Records from a data source
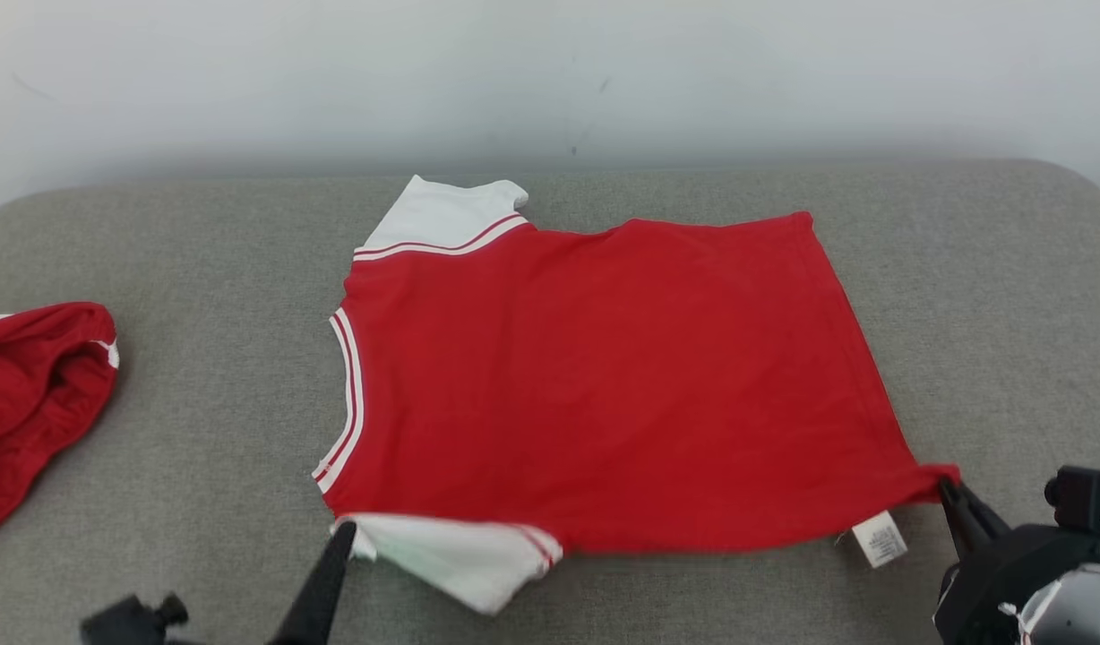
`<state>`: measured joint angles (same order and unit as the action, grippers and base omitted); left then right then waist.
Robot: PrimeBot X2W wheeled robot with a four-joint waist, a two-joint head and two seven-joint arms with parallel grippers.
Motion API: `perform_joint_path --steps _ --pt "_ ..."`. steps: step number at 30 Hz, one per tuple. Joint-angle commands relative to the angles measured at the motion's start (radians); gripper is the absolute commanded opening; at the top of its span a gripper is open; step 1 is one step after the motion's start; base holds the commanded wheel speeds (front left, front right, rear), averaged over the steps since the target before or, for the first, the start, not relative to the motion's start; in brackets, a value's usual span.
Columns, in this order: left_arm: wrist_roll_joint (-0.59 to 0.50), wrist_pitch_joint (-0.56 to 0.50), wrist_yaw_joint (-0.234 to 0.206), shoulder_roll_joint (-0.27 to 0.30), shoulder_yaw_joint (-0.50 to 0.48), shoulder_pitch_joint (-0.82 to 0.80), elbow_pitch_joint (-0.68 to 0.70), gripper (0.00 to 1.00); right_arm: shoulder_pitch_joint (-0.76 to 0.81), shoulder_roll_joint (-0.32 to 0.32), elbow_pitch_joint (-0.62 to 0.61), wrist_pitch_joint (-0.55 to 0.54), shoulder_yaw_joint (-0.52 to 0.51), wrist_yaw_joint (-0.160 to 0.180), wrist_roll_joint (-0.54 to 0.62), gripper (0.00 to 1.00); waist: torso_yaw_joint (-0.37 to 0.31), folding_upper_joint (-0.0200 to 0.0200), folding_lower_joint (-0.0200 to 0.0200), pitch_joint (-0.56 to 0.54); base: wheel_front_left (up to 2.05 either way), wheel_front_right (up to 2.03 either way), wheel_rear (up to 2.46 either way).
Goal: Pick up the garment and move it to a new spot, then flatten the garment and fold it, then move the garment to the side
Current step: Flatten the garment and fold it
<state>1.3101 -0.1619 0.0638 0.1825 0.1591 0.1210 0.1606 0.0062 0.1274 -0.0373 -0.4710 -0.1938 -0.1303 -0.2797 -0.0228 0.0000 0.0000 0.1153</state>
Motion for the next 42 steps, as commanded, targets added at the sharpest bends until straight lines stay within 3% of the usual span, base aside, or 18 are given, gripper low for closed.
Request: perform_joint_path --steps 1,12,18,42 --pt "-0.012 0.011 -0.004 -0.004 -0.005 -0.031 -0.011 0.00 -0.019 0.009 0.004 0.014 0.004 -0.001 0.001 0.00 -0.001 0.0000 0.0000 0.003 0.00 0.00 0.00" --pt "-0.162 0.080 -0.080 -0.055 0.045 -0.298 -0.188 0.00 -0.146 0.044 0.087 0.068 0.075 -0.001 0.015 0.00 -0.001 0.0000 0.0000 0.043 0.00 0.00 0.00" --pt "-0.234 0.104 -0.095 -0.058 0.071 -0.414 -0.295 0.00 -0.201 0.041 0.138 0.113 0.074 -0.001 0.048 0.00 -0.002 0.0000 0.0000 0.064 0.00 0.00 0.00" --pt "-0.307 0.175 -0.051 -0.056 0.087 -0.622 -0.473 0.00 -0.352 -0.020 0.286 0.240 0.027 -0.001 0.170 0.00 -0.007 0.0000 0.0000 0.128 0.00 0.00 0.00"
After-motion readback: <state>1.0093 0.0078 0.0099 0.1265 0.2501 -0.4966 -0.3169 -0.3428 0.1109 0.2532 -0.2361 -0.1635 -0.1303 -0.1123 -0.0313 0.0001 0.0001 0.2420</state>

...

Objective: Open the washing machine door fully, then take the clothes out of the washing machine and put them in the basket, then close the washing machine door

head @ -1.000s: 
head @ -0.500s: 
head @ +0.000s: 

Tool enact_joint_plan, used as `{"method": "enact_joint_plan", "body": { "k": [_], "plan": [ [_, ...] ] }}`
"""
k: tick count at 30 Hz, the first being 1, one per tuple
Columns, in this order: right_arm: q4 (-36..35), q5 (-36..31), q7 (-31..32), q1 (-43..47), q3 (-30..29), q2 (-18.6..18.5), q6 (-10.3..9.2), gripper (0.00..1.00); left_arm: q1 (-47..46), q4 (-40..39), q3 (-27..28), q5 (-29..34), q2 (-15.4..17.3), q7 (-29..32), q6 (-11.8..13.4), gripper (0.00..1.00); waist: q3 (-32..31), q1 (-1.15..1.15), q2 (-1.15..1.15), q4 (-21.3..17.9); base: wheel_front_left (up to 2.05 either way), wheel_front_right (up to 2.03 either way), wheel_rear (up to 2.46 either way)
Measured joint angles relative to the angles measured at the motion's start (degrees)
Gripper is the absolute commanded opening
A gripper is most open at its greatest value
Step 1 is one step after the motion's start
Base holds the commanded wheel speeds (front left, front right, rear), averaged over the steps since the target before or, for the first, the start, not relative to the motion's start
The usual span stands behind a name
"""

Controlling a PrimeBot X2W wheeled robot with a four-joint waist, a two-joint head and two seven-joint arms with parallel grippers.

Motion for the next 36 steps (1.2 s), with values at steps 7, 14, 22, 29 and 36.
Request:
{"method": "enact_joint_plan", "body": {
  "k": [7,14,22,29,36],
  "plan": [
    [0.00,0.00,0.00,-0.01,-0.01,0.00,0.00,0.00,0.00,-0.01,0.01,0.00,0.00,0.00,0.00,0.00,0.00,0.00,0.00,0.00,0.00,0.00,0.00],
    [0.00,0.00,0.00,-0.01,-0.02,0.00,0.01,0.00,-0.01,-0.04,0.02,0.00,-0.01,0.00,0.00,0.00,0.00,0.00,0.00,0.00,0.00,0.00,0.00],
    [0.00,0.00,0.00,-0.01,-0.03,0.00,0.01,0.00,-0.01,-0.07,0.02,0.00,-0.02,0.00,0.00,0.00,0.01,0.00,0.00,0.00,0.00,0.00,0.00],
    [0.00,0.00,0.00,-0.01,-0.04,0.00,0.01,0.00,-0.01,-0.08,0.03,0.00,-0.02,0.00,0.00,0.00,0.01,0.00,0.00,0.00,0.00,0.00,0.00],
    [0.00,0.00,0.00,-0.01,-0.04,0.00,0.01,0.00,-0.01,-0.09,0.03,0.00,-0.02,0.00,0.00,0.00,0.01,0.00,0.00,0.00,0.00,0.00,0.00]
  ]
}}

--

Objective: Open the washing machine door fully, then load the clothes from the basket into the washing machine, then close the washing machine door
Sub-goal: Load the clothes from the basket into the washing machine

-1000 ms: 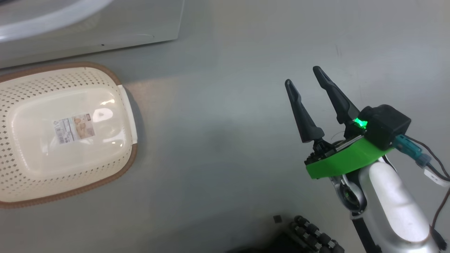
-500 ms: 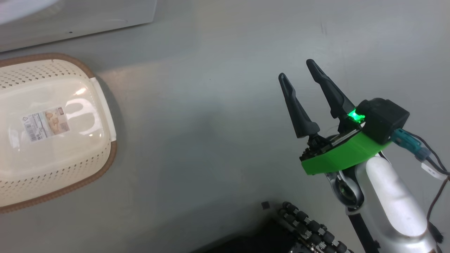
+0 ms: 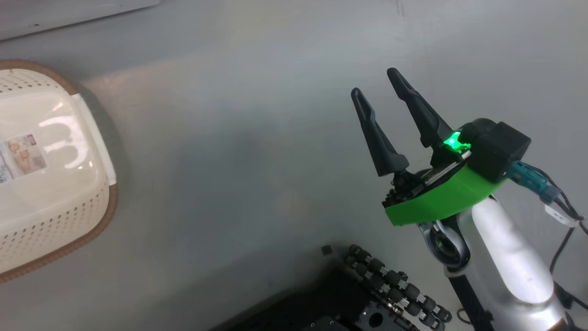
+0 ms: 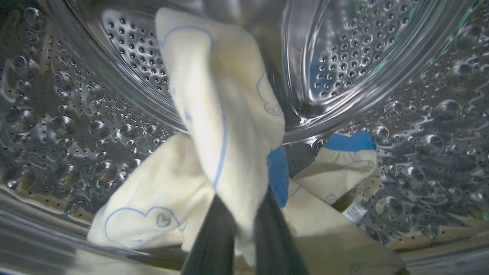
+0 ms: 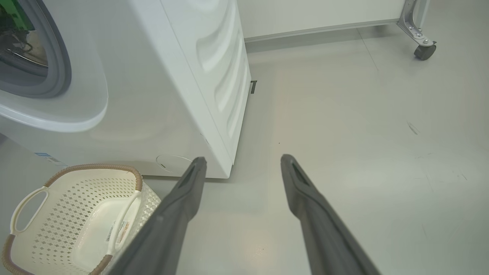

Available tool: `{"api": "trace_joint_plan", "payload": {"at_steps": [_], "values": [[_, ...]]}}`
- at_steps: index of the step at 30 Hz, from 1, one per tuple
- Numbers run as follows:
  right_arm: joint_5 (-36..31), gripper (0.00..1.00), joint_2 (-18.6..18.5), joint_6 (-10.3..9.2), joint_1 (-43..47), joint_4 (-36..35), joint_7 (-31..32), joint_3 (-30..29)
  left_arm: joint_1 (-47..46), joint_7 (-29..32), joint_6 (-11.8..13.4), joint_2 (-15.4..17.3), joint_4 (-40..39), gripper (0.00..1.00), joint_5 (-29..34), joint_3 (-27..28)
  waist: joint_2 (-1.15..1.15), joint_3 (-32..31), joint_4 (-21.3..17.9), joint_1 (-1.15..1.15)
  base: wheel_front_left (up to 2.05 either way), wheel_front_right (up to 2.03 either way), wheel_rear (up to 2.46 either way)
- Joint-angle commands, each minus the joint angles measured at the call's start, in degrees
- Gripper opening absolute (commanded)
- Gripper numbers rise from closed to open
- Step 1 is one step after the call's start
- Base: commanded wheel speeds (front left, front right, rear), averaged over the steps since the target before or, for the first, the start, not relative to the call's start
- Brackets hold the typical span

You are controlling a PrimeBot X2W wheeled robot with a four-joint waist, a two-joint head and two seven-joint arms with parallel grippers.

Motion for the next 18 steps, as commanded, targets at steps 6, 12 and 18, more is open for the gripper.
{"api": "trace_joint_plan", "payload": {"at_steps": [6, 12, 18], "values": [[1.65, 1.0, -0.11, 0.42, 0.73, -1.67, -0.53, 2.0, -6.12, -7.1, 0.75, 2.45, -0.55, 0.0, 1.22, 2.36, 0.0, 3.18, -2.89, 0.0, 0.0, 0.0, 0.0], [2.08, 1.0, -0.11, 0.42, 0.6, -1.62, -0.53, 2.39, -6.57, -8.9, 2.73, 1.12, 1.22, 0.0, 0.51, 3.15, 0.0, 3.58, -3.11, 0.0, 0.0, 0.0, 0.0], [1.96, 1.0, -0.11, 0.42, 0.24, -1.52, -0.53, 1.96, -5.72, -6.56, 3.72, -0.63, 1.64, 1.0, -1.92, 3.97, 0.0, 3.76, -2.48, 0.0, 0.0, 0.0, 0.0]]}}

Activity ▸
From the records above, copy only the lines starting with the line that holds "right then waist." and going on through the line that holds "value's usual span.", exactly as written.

Solution to the exercise ▸
`<state>`: measured joint angles (same order and unit as the action, grippers and base omitted); left then right then waist.
Robot: PrimeBot X2W wheeled robot with a four-joint waist, a two-joint head and two seven-joint arms with parallel grippers.
Motion API: `perform_joint_path --steps _ --pt "_ ..."`. steps: step number at 30 Hz, one per tuple. Joint-angle commands relative to the angles measured at the motion's start (radians); gripper is the absolute commanded opening; at the top of its span a gripper is open; step 1 is one step after the motion's start; base holds the commanded wheel speeds (front left, front right, rear), averaged over the steps since the target before or, for the first, the start, not relative to the motion's start; in brackets, a value's usual span.

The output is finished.